* GOAL OF THE EXERCISE:
Filter the entries and keep only the lines where the string "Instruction" appears.

━━━ MATERIAL SHOWN

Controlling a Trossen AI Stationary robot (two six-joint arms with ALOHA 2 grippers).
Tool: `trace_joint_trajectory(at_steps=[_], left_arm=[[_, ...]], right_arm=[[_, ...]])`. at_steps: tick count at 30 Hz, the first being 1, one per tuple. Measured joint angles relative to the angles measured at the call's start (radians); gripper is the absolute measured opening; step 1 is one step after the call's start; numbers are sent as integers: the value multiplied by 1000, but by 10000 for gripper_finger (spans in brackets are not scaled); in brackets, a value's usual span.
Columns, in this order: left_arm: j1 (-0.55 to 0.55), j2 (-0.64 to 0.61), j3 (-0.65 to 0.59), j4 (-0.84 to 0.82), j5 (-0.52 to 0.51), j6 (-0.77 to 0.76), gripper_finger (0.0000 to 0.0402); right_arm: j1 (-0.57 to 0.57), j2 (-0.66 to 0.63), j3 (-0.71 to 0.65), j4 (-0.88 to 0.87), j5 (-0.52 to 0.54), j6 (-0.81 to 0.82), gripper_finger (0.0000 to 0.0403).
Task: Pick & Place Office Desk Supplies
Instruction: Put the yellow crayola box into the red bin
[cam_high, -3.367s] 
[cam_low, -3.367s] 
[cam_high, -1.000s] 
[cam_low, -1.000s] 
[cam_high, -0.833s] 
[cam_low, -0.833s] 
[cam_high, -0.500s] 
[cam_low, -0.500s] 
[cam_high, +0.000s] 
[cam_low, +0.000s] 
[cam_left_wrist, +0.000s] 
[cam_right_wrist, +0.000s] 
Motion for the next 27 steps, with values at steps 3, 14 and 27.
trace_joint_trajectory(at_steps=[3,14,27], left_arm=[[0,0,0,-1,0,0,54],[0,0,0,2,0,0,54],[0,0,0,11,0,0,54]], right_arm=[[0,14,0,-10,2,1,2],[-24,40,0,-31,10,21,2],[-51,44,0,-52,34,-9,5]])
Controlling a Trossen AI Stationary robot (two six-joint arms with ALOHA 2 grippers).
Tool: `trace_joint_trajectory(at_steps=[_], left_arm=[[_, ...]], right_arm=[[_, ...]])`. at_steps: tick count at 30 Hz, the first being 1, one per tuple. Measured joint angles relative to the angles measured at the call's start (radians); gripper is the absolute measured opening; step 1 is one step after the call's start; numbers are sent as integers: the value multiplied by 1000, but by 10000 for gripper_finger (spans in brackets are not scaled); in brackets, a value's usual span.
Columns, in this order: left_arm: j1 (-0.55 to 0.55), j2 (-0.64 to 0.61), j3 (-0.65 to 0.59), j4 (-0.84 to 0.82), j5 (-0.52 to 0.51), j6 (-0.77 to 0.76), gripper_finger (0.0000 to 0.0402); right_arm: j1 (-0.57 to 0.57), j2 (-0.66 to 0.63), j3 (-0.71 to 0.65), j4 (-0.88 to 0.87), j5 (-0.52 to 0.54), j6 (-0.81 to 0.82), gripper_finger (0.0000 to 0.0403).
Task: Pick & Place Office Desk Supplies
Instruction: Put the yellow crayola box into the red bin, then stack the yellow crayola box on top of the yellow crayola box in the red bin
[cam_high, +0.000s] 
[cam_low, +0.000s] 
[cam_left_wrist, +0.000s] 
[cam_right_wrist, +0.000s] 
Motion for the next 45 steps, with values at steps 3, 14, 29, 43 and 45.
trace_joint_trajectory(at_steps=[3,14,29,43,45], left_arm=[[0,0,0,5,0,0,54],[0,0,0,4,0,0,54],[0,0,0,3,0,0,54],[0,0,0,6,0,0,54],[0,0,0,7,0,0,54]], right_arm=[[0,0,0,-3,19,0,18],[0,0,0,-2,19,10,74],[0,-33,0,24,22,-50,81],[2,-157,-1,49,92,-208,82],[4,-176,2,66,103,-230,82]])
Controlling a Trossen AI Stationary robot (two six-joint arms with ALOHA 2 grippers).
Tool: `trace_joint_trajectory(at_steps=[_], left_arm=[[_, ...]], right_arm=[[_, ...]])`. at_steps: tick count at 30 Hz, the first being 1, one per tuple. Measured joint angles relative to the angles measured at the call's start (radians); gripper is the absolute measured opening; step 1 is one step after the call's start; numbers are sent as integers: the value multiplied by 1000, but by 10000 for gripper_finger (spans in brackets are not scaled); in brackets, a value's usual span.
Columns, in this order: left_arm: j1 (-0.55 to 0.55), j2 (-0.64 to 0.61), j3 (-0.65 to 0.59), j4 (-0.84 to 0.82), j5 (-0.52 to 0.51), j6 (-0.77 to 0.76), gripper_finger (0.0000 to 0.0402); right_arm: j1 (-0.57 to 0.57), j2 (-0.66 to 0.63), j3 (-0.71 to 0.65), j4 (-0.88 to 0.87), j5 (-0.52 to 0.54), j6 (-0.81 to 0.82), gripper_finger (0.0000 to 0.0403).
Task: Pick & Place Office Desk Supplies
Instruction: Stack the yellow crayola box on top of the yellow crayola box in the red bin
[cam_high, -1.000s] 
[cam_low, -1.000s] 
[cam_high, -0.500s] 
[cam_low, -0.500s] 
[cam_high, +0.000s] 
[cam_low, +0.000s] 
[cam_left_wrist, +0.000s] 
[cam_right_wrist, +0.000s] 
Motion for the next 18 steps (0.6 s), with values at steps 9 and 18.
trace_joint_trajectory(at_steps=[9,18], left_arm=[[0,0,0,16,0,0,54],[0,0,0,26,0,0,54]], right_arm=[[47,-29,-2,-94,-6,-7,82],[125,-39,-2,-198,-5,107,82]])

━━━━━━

* ANSWER FOR THIS EXERCISE:
Instruction: Put the yellow crayola box into the red bin
Instruction: Put the yellow crayola box into the red bin, then stack the yellow crayola box on top of the yellow crayola box in the red bin
Instruction: Stack the yellow crayola box on top of the yellow crayola box in the red bin

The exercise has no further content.